NOWHERE on earth marks Easter with as much wild enthusiasm as Spain.
Celebration, ceremony and crowds will descend on cities and pueblos countrywide, with Sevilla’s 50,000 robe-wearers making up the most famous processions on the planet.
Holy week, or semana santa, will replace city traffic with hooded figures, lifesize religious effigies and wailing trumpets from March 29 – April 5 this year.
Thousands are set to flock to Andalucia’s cities in rituals that can be traced back to the 16th century. Expect to see:
Religious brotherhoods (cofradias), formed to regulate the Catholic doctrine in their communities, their processions intended to showcase the customs of the Catholic Church
Today, the cofradias are highly organised groups that take their responsibility extremely seriously and can have up to 3,000 nazarenos
Each group holds a procession from its parish church to a set point and back again, parading their unique Virgin Mary and Jesus statue
The hooded nazarenos, with pointed hoods and medieval robes colour-coordinated with their cofradia, are dressed as such to repent in anonymity
Processions leave the church in solemn silence but singing and clapping soon engulf the cross and lantern-bearers
Pasos – the floats – can weigh up to five tonnes and are carried on the shoulders of as many as 100 members of a cofradia, some barefoot in extreme penitence
Sacred gypsy song la saeta is the soundtrack that condenses centuries of tradition, notoriously difficult to sing and reserved for holy week
WHERE to go?
SEVILLA welcomes up to a million visitors for holy week. Crowded but extremely impressive, there are almost 70 cofradias and between six to nine processions each day. The longest lasts a marathon 14 hours.
The early hours of Good Friday are the highlight of week. La Macarena – one of Sevilla’s two favourite virgins – emerges from her Basilica at midnight and gran poder can be found in the Basilica del Gran Poder from 1am, with Esperanza de Triana leaving Capilla de los Marineros at 2.10am.
MALAGA has been celebrating semana santa since it rejoiced the the Catholic Monarchs’ arrival in 1487, but its contemporary federation of cofradias didn’t take shape until 1921.
The cheering and musical accompaniments make Malaga holy week different to the hush of other cities. Also remarkable are the size of its floats, sometimes over five metres long and carried by 260 people. Antonio Banderas makes a special effort to attend Malaga’s celebrations – he often leads the Virgen de las Lagrimas y Favores procession.
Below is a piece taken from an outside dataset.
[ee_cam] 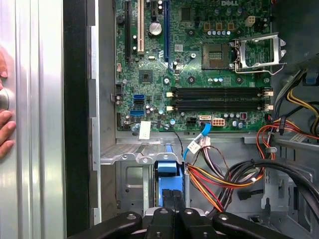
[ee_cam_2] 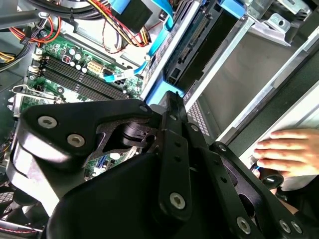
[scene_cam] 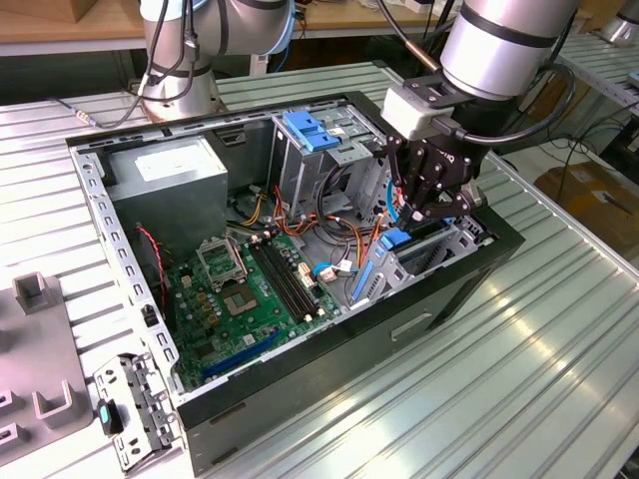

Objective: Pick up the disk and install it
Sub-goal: 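Insert the first disk wire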

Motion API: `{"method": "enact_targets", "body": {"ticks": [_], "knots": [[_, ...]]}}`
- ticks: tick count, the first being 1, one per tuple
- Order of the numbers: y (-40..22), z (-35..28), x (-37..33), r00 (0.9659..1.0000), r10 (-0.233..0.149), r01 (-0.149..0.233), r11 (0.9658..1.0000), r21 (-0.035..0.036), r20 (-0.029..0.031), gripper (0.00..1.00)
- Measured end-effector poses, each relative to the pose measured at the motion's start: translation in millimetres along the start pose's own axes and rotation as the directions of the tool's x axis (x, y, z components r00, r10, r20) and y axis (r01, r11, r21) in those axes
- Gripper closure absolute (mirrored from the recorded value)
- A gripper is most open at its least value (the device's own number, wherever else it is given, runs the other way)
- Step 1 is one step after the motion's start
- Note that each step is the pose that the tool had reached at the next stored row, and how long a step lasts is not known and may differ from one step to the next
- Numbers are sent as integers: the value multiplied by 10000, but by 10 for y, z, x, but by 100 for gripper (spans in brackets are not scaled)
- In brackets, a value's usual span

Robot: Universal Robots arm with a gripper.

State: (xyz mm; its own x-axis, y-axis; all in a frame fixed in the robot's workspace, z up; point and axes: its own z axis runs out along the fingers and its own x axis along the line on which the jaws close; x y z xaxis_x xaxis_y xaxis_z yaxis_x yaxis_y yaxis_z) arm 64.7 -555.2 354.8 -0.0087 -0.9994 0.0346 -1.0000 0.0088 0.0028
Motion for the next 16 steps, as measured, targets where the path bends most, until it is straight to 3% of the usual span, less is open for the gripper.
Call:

THE AXARQUIA offers an outdoor reenactment of Christ’s crucifixion with a cast of 600 locals in Riogordo – almost a quarter of the town’s population! This Passion of Christ tradition El Paso, established in 1951 is one of Spain’s most unique events. Attracting 10,000 spectators to the El Calvario outdoor auditorium, it is held in two acts on April 3 and 4 at 4.30pm. Tickets cost €5-8.
MARBELLA and San Pedro come alive in holy week. With nine brotherhoods, the emotive highlight of the week is the silent procession of the Yacente (Reclining Christ) which departs the Santo Sepulcro on Good Friday at 9.30pm.
ESTEPONA has daily processions throughout holy week along Calle Real and Calle Terraza with celebrations culminating on Easter Sunday with processions leaving Iglesia del Carmen at 11am.
MIJAS combines culture with religious fervour with many activities for children throughout the week and adheres to the most pious of Andalucian traditions, kicking off Holy Thursday with the first procession at 6pm and going into a traditional day of mourning on Good Friday.
RONDA has been celebrating Holy Week in style since 1538 and sees 15 processions from 14 magnificent brotherhoods. Many cross the Tajo at Puente Nuevo into Plaza Espana and the night of jueves santo and viernes santo are highlights.
With Thursday and Friday of Easter week national holidays, the UK’s Easter Monday is business as usual for Spain.